Word for word, reproduce each entry.

----- Data

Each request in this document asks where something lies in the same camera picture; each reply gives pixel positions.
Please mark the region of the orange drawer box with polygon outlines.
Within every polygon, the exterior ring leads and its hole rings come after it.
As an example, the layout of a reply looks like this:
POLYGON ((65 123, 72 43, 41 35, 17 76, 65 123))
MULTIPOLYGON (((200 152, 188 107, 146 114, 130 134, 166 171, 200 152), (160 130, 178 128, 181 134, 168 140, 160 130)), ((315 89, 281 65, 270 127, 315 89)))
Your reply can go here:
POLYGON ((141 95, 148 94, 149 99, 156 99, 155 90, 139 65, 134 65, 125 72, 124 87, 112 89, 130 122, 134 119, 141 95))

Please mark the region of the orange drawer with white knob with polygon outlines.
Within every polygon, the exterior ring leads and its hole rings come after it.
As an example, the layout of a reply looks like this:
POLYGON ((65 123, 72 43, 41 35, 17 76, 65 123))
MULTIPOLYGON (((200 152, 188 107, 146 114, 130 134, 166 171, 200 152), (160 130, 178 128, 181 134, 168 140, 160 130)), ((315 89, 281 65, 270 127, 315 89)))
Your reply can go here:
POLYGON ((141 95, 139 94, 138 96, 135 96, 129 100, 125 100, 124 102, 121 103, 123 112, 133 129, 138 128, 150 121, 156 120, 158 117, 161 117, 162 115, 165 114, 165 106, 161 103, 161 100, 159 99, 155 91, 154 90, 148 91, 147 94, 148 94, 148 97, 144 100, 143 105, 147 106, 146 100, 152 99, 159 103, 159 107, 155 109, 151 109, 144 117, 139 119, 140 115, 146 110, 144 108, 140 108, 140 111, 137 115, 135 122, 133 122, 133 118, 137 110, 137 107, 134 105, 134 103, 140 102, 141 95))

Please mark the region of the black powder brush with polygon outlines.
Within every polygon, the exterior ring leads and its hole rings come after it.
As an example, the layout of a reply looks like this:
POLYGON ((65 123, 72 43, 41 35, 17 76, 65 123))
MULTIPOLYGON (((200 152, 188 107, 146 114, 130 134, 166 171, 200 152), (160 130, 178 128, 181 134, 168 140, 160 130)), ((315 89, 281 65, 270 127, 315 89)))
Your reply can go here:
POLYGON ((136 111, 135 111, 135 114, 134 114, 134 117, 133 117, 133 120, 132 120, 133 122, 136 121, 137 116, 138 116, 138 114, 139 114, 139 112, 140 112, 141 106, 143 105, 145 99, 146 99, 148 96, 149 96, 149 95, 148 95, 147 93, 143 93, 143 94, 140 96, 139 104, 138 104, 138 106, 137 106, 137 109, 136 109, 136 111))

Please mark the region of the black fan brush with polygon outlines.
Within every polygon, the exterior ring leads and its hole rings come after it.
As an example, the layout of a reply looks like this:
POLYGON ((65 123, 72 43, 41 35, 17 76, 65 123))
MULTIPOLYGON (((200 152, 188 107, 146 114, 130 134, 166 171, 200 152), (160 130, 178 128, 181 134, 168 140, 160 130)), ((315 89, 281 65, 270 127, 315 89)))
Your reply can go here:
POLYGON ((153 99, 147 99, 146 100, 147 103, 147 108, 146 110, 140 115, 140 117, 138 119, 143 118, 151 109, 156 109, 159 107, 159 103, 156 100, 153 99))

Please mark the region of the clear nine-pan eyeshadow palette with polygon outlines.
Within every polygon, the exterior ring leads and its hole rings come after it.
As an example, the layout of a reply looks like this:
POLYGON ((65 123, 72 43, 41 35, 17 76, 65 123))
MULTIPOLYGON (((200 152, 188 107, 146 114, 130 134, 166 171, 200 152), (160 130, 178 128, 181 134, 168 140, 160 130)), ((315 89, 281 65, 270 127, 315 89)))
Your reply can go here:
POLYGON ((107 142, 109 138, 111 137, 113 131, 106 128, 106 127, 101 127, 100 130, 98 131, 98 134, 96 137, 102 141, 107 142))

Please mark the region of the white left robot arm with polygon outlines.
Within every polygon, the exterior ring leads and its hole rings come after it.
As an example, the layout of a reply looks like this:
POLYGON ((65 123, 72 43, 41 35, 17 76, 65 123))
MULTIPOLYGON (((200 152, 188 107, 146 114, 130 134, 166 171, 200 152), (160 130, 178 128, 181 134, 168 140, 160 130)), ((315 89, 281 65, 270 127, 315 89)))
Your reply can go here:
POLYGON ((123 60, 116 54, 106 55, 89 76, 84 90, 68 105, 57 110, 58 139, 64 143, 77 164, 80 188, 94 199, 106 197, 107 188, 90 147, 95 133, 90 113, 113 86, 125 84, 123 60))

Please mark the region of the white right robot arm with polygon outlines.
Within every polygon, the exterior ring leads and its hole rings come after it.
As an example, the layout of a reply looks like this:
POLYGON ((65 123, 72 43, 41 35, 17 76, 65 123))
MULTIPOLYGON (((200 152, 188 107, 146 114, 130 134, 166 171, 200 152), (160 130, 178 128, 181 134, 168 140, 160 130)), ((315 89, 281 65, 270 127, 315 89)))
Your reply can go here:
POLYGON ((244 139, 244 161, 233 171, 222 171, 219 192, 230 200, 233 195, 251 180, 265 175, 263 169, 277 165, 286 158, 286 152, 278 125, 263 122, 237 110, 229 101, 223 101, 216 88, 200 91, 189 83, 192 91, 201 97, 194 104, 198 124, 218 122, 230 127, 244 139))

----------

- [Expected answer]
Each request in this document asks where something lies in the same camera picture; each reply gives pixel positions.
Please mark the region of the orange drawer box with polygon outlines.
Within every polygon, the exterior ring leads and its hole rings come after it.
As an example, the layout of a reply looks like this:
POLYGON ((65 123, 72 43, 41 35, 17 76, 65 123))
MULTIPOLYGON (((200 152, 188 107, 146 114, 130 134, 166 171, 200 152), (160 130, 178 128, 181 134, 168 140, 160 130)), ((315 89, 281 65, 270 127, 315 89)))
Your reply can go here:
POLYGON ((141 95, 148 94, 149 99, 156 99, 155 90, 139 65, 134 65, 125 72, 124 87, 112 89, 130 122, 134 119, 141 95))

Please mark the region of the orange drawer with white knob with polygon outlines.
Within every polygon, the exterior ring leads and its hole rings come after it.
As an example, the layout of a reply looks like this:
POLYGON ((65 123, 72 43, 41 35, 17 76, 65 123))
MULTIPOLYGON (((200 152, 188 107, 146 114, 130 134, 166 171, 200 152), (160 130, 178 128, 181 134, 168 140, 160 130)), ((315 89, 281 65, 270 127, 315 89)))
Your reply can go here:
POLYGON ((141 95, 139 94, 138 96, 135 96, 129 100, 125 100, 124 102, 121 103, 123 112, 133 129, 138 128, 150 121, 156 120, 158 117, 161 117, 162 115, 165 114, 165 106, 161 103, 161 100, 159 99, 155 91, 154 90, 148 91, 147 94, 148 94, 148 97, 144 100, 143 105, 147 106, 146 100, 152 99, 159 103, 159 107, 155 109, 151 109, 144 117, 139 119, 140 115, 146 110, 144 108, 140 108, 140 111, 137 115, 135 122, 133 122, 133 118, 137 110, 137 107, 134 105, 134 103, 140 102, 141 95))

Please mark the region of the black powder brush with polygon outlines.
Within every polygon, the exterior ring leads and its hole rings come after it.
As an example, the layout of a reply looks like this:
POLYGON ((65 123, 72 43, 41 35, 17 76, 65 123))
MULTIPOLYGON (((200 152, 188 107, 146 114, 130 134, 166 171, 200 152), (160 130, 178 128, 181 134, 168 140, 160 130)), ((315 89, 281 65, 270 127, 315 89)))
Your reply can go here:
POLYGON ((136 111, 135 111, 135 114, 134 114, 134 117, 133 117, 133 120, 132 120, 133 122, 136 121, 137 116, 138 116, 138 114, 139 114, 139 112, 140 112, 141 106, 143 105, 145 99, 146 99, 148 96, 149 96, 149 95, 148 95, 147 93, 143 93, 143 94, 140 96, 139 104, 138 104, 138 106, 137 106, 137 109, 136 109, 136 111))

Please mark the region of the black fan brush with polygon outlines.
Within every polygon, the exterior ring leads and its hole rings come after it.
As an example, the layout of a reply looks like this:
POLYGON ((65 123, 72 43, 41 35, 17 76, 65 123))
MULTIPOLYGON (((200 152, 188 107, 146 114, 130 134, 166 171, 200 152), (160 130, 178 128, 181 134, 168 140, 160 130)), ((315 89, 281 65, 270 127, 315 89)))
Your reply can go here:
POLYGON ((153 99, 147 99, 146 100, 147 103, 147 108, 146 110, 140 115, 140 117, 138 119, 143 118, 151 109, 156 109, 159 107, 159 103, 156 100, 153 99))

Please mark the region of the clear nine-pan eyeshadow palette with polygon outlines.
Within every polygon, the exterior ring leads and its hole rings come after it.
As an example, the layout of a reply looks like this:
POLYGON ((65 123, 72 43, 41 35, 17 76, 65 123))
MULTIPOLYGON (((200 152, 188 107, 146 114, 130 134, 166 171, 200 152), (160 130, 178 128, 181 134, 168 140, 160 130)), ((315 89, 281 65, 270 127, 315 89)))
Your reply can go here:
POLYGON ((107 142, 109 138, 111 137, 113 131, 106 128, 106 127, 101 127, 100 130, 98 131, 98 134, 96 137, 102 141, 107 142))

Please mark the region of the white left robot arm with polygon outlines.
Within every polygon, the exterior ring leads and its hole rings come after it.
As an example, the layout of a reply looks like this:
POLYGON ((65 123, 72 43, 41 35, 17 76, 65 123))
MULTIPOLYGON (((200 152, 188 107, 146 114, 130 134, 166 171, 200 152), (160 130, 178 128, 181 134, 168 140, 160 130)), ((315 89, 281 65, 270 127, 315 89)))
Your reply can go here:
POLYGON ((123 60, 116 54, 106 55, 89 76, 84 90, 68 105, 57 110, 58 139, 64 143, 77 164, 80 188, 94 199, 106 197, 107 188, 90 147, 95 133, 90 113, 113 86, 125 84, 123 60))

Please mark the region of the white right robot arm with polygon outlines.
Within every polygon, the exterior ring leads and its hole rings come after it.
As an example, the layout of a reply looks like this:
POLYGON ((65 123, 72 43, 41 35, 17 76, 65 123))
MULTIPOLYGON (((200 152, 188 107, 146 114, 130 134, 166 171, 200 152), (160 130, 178 128, 181 134, 168 140, 160 130)), ((315 89, 281 65, 270 127, 315 89)))
Your reply can go here:
POLYGON ((244 139, 244 161, 233 171, 222 171, 219 192, 230 200, 233 195, 251 180, 265 175, 263 169, 277 165, 286 158, 286 152, 278 125, 263 122, 237 110, 229 101, 223 101, 216 88, 200 91, 189 83, 192 91, 201 97, 194 104, 198 124, 218 122, 230 127, 244 139))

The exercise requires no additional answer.